Subsampled Natural Gradient Descent

Updated 30 August 2025

Subsampled Natural Gradient Descent is an optimization method that uses statistical manifold geometry and mini-batch approximations to scale natural gradient updates.
It employs scalable curvature approximations, such as block-diagonal Fisher matrices and Kronecker-factored methods, to reduce computational complexity while preserving key geometric properties.
The method achieves fast convergence under quadratic losses with structured updates and adaptive learning strategies, making it suitable for high-dimensional, large-scale applications.

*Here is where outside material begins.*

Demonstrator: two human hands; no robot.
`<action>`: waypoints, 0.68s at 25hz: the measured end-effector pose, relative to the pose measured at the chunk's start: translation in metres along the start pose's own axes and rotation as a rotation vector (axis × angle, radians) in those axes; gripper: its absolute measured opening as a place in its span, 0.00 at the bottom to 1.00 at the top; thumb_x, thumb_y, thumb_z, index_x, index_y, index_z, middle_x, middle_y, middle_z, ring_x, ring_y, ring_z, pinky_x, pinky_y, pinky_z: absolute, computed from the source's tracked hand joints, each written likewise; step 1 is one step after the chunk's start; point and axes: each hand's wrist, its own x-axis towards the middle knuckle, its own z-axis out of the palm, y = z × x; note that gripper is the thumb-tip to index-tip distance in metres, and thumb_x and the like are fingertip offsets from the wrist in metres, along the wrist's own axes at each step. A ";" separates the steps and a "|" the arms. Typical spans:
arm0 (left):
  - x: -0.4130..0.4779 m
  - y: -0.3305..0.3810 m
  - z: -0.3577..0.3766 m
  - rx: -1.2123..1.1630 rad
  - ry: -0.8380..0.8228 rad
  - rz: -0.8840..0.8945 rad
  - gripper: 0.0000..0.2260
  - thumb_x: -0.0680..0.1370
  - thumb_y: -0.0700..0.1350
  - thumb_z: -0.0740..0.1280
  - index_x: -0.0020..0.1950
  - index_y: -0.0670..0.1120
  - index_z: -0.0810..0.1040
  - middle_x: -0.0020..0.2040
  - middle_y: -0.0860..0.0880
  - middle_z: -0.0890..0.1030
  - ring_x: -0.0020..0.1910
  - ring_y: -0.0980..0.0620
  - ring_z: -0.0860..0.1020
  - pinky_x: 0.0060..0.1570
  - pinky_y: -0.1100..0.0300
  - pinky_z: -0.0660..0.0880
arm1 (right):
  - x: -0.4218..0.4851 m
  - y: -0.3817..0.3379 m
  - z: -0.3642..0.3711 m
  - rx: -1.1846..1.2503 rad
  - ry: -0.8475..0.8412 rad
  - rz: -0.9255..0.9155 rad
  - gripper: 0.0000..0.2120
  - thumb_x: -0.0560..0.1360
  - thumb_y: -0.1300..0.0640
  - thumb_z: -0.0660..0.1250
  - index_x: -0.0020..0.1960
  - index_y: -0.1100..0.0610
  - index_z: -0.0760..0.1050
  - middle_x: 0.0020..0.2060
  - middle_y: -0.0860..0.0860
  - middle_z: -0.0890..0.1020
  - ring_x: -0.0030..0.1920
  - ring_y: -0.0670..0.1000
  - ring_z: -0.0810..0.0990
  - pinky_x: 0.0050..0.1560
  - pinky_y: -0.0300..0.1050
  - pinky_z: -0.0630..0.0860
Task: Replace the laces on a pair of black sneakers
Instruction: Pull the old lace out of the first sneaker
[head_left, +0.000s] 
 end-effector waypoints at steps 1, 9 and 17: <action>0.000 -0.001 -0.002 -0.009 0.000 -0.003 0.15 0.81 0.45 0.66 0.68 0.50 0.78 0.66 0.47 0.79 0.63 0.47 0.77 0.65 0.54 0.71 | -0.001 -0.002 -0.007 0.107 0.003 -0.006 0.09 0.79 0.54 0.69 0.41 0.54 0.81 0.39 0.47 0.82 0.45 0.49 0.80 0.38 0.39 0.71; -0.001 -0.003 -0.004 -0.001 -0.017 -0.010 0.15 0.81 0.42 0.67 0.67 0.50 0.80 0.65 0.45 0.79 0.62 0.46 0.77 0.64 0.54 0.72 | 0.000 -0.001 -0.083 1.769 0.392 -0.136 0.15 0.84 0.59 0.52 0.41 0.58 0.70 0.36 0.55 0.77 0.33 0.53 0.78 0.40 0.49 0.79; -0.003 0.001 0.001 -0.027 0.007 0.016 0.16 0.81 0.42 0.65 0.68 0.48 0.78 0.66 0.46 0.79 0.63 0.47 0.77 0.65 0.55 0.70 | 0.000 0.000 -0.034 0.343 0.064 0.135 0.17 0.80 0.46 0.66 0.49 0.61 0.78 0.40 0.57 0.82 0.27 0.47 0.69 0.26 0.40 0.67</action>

Subsampled Natural Gradient Descent (SNGD) is an optimization methodology that incorporates statistical manifold geometry into parameter updates while leveraging subsampled data or curvature approximations to achieve computational scalability. SNGD generalizes natural gradient descent (NGD) by estimating the Fisher information (or related curvature metrics) and the gradient from subsets or mini-batches, making it suitable for large-scale machine learning, scientific computing, and high-dimensional statistical problems. The following sections provide an in-depth account of SNGD’s theoretical underpinnings, algorithmic techniques, convergence properties, scalable architectures, practical implications, and advanced variants.

1. Theoretical Foundations and Statistical Geometry

SNGD is rooted in the geometry of the parameter space, typically a statistical manifold endowed with a Riemannian metric—most often the Fisher Information Matrix (FIM). In the generic NGD update,

$\theta_{t+1} = \theta_t - \eta F(\theta_t)^{-1} \nabla_\theta L(\theta_t)$

where $F(\theta)$ is the FIM and $L$ is the objective. The natural gradient corresponds to the steepest descent direction with respect to the information-geometric metric, correcting for anisotropies and non-uniform curvature.

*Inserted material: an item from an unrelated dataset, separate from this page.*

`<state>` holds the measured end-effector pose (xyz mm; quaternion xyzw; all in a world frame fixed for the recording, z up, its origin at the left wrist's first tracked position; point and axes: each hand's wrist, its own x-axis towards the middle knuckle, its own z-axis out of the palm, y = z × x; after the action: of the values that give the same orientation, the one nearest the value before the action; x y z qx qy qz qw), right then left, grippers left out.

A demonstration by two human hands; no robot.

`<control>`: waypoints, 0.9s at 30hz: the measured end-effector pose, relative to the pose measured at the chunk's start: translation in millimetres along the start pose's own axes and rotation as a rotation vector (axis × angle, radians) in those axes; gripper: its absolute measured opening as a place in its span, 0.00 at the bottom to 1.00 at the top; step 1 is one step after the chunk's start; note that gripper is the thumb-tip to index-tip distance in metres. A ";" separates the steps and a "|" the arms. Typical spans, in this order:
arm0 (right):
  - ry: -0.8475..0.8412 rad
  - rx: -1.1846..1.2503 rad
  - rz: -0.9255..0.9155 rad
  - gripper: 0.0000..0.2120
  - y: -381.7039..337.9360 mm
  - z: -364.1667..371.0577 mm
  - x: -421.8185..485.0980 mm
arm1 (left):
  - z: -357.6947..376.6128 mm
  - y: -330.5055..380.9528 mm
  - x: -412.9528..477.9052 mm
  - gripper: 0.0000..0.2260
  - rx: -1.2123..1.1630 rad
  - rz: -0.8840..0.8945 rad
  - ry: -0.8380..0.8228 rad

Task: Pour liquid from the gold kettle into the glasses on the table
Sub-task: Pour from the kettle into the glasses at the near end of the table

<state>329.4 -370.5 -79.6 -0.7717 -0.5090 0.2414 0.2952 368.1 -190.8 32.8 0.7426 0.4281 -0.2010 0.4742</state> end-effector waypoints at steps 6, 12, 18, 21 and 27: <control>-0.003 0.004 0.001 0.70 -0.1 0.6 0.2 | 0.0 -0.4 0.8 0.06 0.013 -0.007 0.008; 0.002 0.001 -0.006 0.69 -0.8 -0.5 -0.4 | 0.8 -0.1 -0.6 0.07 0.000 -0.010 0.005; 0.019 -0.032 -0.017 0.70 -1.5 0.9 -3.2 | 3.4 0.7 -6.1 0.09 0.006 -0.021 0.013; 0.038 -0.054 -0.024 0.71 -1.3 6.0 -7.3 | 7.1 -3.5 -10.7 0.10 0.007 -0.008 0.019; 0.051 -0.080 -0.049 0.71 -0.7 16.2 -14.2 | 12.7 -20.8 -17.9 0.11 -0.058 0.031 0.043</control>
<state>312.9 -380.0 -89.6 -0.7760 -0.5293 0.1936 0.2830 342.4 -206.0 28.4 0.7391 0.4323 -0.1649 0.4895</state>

SNGD modifies this scheme by computing both $\nabla_\theta L$ and $F(\theta)$ (or approximations thereof) using a subset (mini-batch) of data. This enables updates at lower computational cost while preserving geometric information in the descent direction (Cao, 2015, Goldshlager et al., 28 Aug 2025).

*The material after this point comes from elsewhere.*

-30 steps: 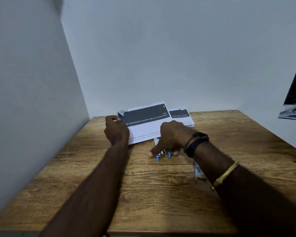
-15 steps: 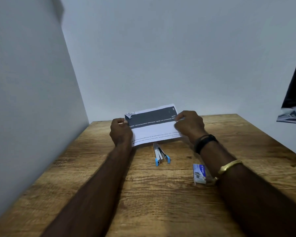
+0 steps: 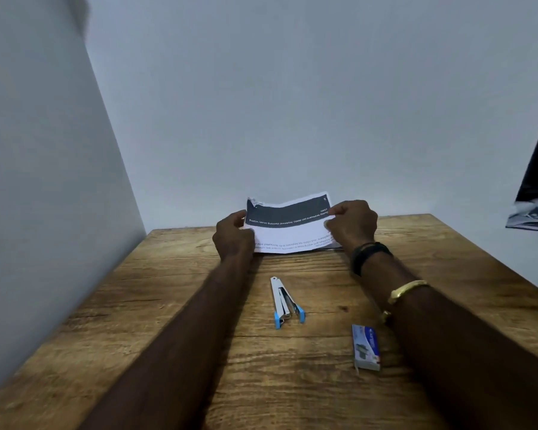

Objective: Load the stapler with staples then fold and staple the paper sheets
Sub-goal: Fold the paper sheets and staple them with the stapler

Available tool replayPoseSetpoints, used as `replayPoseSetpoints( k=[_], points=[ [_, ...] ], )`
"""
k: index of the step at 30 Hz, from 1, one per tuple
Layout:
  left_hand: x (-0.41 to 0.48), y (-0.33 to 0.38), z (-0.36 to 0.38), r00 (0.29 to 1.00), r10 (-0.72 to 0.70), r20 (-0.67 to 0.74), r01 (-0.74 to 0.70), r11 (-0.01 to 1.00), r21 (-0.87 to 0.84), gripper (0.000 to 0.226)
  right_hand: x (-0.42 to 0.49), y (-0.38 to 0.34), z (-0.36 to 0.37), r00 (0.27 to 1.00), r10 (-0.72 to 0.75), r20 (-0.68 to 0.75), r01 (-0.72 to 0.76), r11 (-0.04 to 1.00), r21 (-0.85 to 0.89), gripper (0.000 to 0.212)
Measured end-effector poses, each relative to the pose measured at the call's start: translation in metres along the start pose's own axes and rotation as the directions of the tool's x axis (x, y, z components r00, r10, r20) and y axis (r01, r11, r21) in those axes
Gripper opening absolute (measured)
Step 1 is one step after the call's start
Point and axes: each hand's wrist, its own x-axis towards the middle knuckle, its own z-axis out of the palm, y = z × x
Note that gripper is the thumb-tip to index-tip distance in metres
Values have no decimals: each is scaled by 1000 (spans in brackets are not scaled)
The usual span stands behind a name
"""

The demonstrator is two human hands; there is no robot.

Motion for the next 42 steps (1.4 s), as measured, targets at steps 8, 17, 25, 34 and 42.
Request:
replayPoseSetpoints(
  k=[8, 17, 25, 34, 42],
  points=[
    [18, -11, 21, 997, 47, 63, -62, 961, 269, 49, 25, 15, 22, 999, 32, -7, -32, 993, -109, 25],
    [24, -8, 29, 994, -43, 105, -20, 845, 534, 35, 29, 18, 32, 997, 56, 48, -43, 968, -247, 11],
    [3, 7, 15, 991, 86, 101, -123, 881, 456, 33, 10, 5, 20, 985, -99, 142, 133, 958, -255, 9],
    [-61, 28, -10, 955, 38, 295, -204, 805, 556, 21, -53, -22, -9, 944, -138, 299, 240, 911, -336, 15],
    [-110, 30, -34, 936, -23, 351, -195, 795, 574, 31, -105, -29, -45, 912, -148, 384, 337, 804, -490, 20]
  ],
)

Theoretical analyses for linear least-squares and strongly convex quadratic problems prove that SNGD inherits contraction rates and stability properties from regularized Kaczmarz-type methods and projected stochastic approximation frameworks. For least-squares,

$\theta_{t+1} = \theta_t - \eta J_S^+(J_S \theta_t - b_S)$

is equivalent to block-wise regularized Kaczmarz, with fast convergence governed by the spectrum of the expected projector $P(S)$ (Goldshlager et al., 28 Aug 2025).

2. Efficient Curvature Approximations and Matrix Factorization

Direct NGD is impractical for large $p$ due to the prohibitive $O(p^2)$ storage and $O(p^3)$ inversions of the full FIM. SNGD leverages several scalable approximations:

Block-Diagonal FIM: Splits the global Fisher matrix into blockwise (layerwise) components, vastly reducing storage and computation (Shrestha, 2023).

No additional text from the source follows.